In 2017, Salon.com reported: “Sexual violence is so pronounced among jailed and incarcerated women that Sen. Cory Booker, (D-NJ,) labeled the overarching phenomenon as ‘a survivor-of-sexual-trauma to prisoner pipeline.’”

Most women in prison are survivors of domestic or intimate partner violence, with the numbers higher among Black, Latinx and Indigenous women, and poor whites. Despite a population that is 79 percent white, whites represent proportionately the smallest demographic in Tennessee’s prisons.

The winning of clemency for Cyntoia Brown will give hope to countless people. As Brown said in a statement: “I am thankful for all the support, prayers and encouragement I have received. We truly serve a God of second chances and new beginnings. The Lord has held my hand this whole time and I would have never made it without Him. Let today be a testament to His Saving Grace.”

Brown’s family has set up an online fundraiser to help Brown when she is released on parole.

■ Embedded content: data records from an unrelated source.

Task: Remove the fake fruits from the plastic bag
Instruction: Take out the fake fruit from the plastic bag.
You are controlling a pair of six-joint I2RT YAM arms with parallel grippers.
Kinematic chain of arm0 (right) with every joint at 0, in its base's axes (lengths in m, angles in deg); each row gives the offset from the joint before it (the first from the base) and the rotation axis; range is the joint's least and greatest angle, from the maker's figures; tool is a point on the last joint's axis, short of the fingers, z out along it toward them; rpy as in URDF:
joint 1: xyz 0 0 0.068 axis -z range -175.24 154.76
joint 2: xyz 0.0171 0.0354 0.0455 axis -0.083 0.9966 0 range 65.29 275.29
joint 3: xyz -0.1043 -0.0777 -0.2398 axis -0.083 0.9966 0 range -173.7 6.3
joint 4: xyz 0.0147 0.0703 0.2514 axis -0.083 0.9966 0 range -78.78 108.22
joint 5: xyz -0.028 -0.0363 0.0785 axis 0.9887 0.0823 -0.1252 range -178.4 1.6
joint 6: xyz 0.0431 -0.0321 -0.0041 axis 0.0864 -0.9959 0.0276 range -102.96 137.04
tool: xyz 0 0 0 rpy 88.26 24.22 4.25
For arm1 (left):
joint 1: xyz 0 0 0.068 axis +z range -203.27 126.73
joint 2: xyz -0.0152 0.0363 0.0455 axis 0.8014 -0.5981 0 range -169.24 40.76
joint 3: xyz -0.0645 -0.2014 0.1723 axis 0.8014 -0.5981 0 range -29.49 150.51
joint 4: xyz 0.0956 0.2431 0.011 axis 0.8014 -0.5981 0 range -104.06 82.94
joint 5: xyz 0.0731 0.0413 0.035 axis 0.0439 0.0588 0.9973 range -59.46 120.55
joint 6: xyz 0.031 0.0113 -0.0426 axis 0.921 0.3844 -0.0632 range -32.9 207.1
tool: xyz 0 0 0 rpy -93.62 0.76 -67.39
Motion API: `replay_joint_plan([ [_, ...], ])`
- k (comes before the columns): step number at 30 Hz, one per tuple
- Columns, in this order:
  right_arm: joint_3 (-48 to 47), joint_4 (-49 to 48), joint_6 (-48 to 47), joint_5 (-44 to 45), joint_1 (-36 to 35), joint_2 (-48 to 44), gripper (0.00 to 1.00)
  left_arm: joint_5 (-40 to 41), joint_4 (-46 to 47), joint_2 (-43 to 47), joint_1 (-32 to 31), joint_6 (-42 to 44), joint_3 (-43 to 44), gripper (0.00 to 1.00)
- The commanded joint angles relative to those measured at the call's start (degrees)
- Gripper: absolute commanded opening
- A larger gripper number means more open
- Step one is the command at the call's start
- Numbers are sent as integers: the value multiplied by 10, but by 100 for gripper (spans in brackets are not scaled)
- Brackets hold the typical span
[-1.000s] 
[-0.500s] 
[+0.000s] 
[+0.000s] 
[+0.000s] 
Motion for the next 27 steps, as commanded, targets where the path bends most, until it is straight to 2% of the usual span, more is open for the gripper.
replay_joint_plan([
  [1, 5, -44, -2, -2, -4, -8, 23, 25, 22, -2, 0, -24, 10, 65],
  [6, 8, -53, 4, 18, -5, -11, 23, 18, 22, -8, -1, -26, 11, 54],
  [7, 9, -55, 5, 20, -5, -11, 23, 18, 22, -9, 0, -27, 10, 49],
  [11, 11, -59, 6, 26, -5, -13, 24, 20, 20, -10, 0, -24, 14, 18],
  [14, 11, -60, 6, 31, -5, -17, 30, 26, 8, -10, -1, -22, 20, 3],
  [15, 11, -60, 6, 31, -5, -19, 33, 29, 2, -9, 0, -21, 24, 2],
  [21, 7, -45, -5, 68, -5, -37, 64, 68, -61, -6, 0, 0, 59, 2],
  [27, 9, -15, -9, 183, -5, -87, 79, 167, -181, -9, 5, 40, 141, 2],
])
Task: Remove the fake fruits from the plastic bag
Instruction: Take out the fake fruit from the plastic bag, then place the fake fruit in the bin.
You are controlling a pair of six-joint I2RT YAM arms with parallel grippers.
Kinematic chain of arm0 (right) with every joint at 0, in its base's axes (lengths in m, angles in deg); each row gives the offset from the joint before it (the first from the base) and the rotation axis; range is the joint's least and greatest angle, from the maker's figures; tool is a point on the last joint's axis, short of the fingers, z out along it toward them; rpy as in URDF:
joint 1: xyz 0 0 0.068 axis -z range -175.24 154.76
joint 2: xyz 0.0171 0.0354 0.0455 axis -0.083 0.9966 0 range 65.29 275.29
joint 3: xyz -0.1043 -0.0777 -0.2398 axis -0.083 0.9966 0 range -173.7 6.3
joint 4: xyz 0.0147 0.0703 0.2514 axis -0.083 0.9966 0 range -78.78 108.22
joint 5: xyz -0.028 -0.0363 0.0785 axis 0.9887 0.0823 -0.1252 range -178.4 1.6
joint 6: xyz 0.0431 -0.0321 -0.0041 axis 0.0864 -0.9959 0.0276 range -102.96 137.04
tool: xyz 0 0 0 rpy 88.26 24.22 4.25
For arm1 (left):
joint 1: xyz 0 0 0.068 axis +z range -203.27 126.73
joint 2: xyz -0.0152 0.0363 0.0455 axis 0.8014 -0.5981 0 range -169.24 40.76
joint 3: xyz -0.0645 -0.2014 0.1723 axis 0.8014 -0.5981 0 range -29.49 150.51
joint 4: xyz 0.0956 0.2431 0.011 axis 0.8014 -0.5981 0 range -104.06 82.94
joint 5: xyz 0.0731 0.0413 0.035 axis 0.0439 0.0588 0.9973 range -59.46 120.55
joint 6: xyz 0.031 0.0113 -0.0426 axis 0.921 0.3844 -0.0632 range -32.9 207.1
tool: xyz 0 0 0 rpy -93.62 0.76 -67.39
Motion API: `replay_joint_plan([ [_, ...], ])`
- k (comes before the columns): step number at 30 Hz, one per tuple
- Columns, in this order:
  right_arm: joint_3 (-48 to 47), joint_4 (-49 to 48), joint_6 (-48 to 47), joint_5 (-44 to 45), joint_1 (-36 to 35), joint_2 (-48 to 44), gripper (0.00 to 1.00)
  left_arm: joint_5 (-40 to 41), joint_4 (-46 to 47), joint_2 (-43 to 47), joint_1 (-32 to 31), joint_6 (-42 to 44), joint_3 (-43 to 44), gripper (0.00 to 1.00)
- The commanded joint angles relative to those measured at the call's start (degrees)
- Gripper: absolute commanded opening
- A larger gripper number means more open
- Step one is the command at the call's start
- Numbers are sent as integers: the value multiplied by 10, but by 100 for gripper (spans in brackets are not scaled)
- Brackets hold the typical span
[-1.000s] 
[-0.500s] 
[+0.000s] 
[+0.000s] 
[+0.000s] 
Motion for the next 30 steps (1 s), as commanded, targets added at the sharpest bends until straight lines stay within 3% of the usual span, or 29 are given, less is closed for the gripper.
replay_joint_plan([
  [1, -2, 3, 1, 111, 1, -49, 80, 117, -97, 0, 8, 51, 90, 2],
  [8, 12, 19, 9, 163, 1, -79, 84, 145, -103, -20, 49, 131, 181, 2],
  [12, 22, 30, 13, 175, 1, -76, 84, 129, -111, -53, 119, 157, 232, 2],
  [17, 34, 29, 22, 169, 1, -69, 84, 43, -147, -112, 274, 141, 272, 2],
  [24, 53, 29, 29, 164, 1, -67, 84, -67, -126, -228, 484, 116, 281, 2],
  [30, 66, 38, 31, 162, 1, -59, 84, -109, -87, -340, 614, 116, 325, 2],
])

Too often, survivors of intimate-partner violence and sexualized violence outside of the domestic sphere, especially those from marginalized populations, like sex workers and transgender people, are blamed by the system when they defend themselves.

While Cyntoia Brown deserves a full pardon, her victory, while it is far from what we can consider true justice, shows that we can fight for the survivors of sexualized violence and win.